Unfortunately, Papakolea’s beach won’t be green forever. The olivine crystals are eventually broken down by weathering and chemical reactions and washed away with the tide, which for thousands of years have been immediately replaced by a steady supply of crystals eroding out of the tuff ring. Eventually though, the supply of green sand will run out and the beach will slowly begin to look like any other on the island.
Visitors have to fight the urge to take a little of the brilliant green sand home with them, and likely do so unknowingly in shoe soles and the pockets of bathing suits. Though the desire is understandable, locals Hawaiians are quick to warn anyone who will listen that taking any kind of rock, even a small, nondescript lava cinder from the endless lavafields encircling the island, is very back luck. Big Island park rangers will regale listeners with stories of hapless tourists who, upon sneaking back lava rocks in their luggage, are befallen by a string of calamities and on several occasions have mailed the rocks back to the island along with letters of apology, in hopes their luck will turn around.
How To Get There
Getting to Papakolea Green Sand Beach from Highway 11, otherwise known as Hawai’i Belt Road, can be a bit tricky because there are no signs for it. Between mile markers 69 and 70 between the towns of Na’alehu and Ocean View is a turn for South Point Road marked with a road sign. Follow South Point Road for roughly 11 miles until it dead ends at a large gravel parking lot.
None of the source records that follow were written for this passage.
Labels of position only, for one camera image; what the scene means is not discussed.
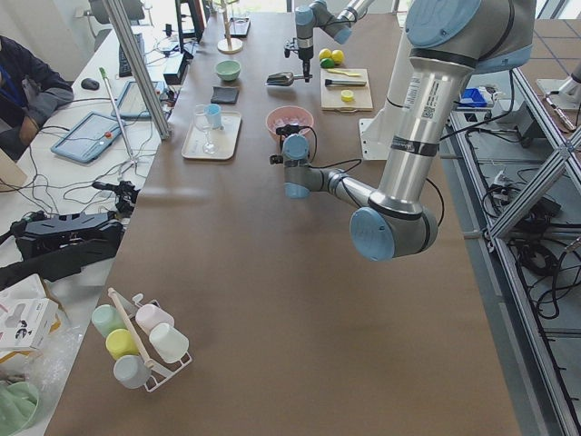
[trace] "blue cup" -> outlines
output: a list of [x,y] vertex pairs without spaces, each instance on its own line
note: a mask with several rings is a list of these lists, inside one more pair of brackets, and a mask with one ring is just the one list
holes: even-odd
[[211,103],[206,106],[206,118],[212,129],[222,128],[222,109],[218,104]]

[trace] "pink bowl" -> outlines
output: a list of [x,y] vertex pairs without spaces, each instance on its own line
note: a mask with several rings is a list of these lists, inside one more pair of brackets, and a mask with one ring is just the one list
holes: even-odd
[[[277,127],[283,127],[286,124],[292,125],[307,125],[312,127],[315,120],[312,114],[299,106],[281,106],[277,107],[266,115],[266,128],[274,141],[279,140],[276,134]],[[307,134],[310,129],[302,129],[300,134]]]

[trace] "lemon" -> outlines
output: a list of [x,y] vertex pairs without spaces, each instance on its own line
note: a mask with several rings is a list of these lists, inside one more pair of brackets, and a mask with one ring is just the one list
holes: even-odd
[[333,60],[335,65],[341,65],[345,60],[345,55],[341,50],[333,50],[330,54],[330,58]]
[[333,66],[335,66],[335,62],[330,57],[326,57],[320,60],[321,68],[332,68]]
[[331,57],[332,52],[330,49],[328,48],[323,48],[320,52],[319,52],[319,60],[323,60],[323,59],[327,59],[328,57]]

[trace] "brown table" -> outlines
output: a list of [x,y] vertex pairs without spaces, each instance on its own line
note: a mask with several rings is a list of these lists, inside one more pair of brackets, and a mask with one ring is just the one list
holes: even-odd
[[[108,280],[127,297],[158,299],[195,361],[152,394],[130,391],[91,327],[47,434],[519,434],[440,163],[431,177],[447,214],[434,246],[389,263],[359,256],[349,206],[325,193],[284,197],[264,118],[283,104],[309,108],[323,165],[360,156],[361,114],[319,109],[316,64],[311,84],[267,89],[268,74],[300,70],[282,52],[292,15],[251,19],[234,56],[243,65],[235,156],[181,157],[192,107],[209,101],[213,66],[227,57],[211,21]],[[336,47],[320,31],[315,39]],[[395,16],[369,15],[344,47],[347,66],[369,69],[376,109],[398,42]],[[352,173],[377,185],[382,166]],[[423,201],[439,214],[429,186]]]

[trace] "wine glass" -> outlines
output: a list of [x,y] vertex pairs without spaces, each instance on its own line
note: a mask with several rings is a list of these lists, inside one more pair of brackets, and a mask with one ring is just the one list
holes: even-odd
[[214,154],[216,153],[216,145],[212,142],[210,137],[210,130],[212,129],[212,125],[208,120],[207,114],[208,105],[207,104],[198,104],[193,109],[193,121],[200,132],[203,132],[206,136],[206,143],[203,145],[202,150],[206,154]]

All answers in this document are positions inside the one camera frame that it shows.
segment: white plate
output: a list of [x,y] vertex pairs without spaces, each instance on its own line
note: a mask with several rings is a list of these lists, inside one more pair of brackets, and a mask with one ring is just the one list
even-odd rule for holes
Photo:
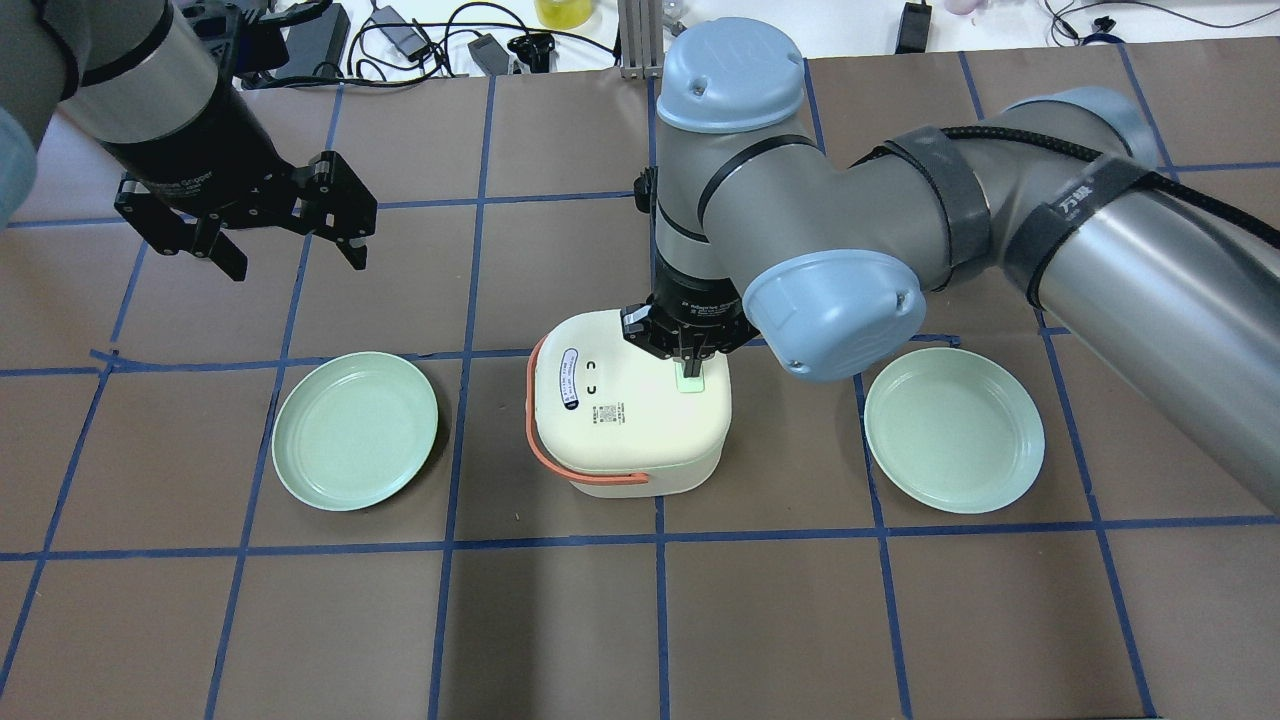
[[1018,500],[1044,460],[1027,389],[980,355],[947,347],[890,363],[867,393],[867,442],[902,492],[950,512]]
[[285,489],[321,510],[387,500],[422,468],[439,410],[402,357],[356,352],[312,370],[280,407],[271,462]]
It’s from this parking lot that the clandestine shuttle operators depart to bring visitors to the beach. Although it’s arguably a convenient way to see Papakolea without having to do the sometimes-arduous hike, the shabby four-wheel-drive trucks making the journey have caused significant erosion and ecological damage to the area, forcing the Hawai’i Department of Hawaiian Homelands to prohibit vehicular traffic beyond the parking lot. The demand from tourists for the shuttles, however, continues to create an illegal market and government enforcement in the rural area is very lax.
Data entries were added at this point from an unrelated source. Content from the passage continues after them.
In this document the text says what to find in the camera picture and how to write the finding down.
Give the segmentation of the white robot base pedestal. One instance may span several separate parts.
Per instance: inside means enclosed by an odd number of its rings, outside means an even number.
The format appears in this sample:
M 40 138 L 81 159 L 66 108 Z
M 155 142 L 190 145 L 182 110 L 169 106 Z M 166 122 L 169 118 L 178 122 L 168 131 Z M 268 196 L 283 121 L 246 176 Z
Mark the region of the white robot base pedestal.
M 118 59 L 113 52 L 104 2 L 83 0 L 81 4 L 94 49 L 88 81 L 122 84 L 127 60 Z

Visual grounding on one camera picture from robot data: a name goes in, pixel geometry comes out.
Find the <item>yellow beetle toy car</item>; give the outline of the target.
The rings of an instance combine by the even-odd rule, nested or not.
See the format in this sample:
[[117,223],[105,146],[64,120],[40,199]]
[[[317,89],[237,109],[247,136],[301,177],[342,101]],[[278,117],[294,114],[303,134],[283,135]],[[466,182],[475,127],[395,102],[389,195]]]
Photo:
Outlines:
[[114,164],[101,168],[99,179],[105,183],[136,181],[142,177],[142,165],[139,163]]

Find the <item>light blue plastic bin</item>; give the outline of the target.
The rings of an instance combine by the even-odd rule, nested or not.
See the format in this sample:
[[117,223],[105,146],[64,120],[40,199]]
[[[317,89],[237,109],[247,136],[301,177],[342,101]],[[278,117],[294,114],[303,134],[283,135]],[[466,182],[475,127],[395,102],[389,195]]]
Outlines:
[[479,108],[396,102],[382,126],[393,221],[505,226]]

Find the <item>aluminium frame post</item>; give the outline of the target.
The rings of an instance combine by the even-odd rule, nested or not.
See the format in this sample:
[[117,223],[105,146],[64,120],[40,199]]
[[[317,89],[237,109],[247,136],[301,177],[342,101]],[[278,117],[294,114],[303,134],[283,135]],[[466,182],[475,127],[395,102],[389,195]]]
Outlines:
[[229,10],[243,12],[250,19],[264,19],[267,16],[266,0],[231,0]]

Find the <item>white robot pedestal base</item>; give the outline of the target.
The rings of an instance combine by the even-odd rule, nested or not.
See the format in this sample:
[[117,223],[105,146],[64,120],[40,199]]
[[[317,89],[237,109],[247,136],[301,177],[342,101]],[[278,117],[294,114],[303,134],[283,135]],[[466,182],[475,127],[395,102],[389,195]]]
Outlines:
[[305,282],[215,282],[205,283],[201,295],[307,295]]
So, visitors are wise to make the journey on foot and allocate enough time to go out and back before dusk sets and the trail becomes impossible to navigate in the dark. South Point is known for constant heavy winds, which on one hand go a long way in cooling down hikers making the journey on hot summer days. The wind can be bothersome for some people, though, and it’s advisable that every hiker bring their own lightweight windbreaker jacket. Papakolea and the South Point area in general is extremely isolated, meaning there are no amenities for visitors besides a few portable toilets in the parking lot. There is no potable water.
This means hikers need to bring all their own supplies, picked up either in one of the surrounding small towns or in Kona or Hilo. On a less windy day with little cloud cover the climate can be very hot and humid, so hikers absolutely must bring enough drinking water and sun protection. The badly rutted roads are uneven and rocky, so sturdy hiking shoes and long pants are indispensable. Slow hikers can expect to spend roughly five hours on the trail plus however long they plan on spending at the beach, so hiking to Green Sands and back can easily become a complete half-day excursion. This means it’s smart to bring a packed lunch and some high-energy snacks, which can be purchased at nearby supermarkets in either Ocean View or Na’alehu.
Locals all seem to have different advice on how to not get lost while traversing the criss-crossing paths, but the most valuable guidance is simply to stick to the ocean. That is: whenever hikers come to a fork in the road, always pick the one that runs closest to the shore. Eventually, the golden mound of Papakolea will come into view, and from that point on hikers can navigate largely by line-of-sight.